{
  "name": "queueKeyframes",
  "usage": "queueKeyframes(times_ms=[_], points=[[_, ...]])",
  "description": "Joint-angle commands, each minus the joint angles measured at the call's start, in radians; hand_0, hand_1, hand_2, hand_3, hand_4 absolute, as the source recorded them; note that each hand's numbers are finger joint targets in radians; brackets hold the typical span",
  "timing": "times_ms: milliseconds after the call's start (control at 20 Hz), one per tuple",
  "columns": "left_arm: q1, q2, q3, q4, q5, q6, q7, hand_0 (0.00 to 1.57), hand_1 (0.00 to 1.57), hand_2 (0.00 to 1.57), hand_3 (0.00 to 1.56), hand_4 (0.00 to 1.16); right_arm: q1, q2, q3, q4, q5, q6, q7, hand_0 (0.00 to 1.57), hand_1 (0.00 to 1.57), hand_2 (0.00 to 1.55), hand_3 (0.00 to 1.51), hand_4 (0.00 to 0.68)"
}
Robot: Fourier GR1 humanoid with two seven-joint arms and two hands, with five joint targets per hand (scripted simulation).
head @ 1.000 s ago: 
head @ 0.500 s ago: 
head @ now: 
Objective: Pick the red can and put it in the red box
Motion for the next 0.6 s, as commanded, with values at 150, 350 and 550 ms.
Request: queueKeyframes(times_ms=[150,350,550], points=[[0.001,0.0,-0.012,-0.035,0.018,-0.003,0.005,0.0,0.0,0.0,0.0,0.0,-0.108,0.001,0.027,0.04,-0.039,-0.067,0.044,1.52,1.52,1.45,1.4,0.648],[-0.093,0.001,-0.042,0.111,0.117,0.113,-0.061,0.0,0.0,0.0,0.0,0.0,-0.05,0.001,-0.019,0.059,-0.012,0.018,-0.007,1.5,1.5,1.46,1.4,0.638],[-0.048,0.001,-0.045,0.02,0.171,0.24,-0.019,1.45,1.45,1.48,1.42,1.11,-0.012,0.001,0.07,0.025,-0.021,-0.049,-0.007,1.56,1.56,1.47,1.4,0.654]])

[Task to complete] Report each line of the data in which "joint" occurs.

[Problem solution]
  "description": "Joint-angle commands, each minus the joint angles measured at the call's start, in radians; hand_0, hand_1, hand_2, hand_3, hand_4 absolute, as the source recorded them; note that each hand's numbers are finger joint targets in radians; brackets hold the typical span",
Robot: Fourier GR1 humanoid with two seven-joint arms and two hands, with five joint targets per hand (scripted simulation).

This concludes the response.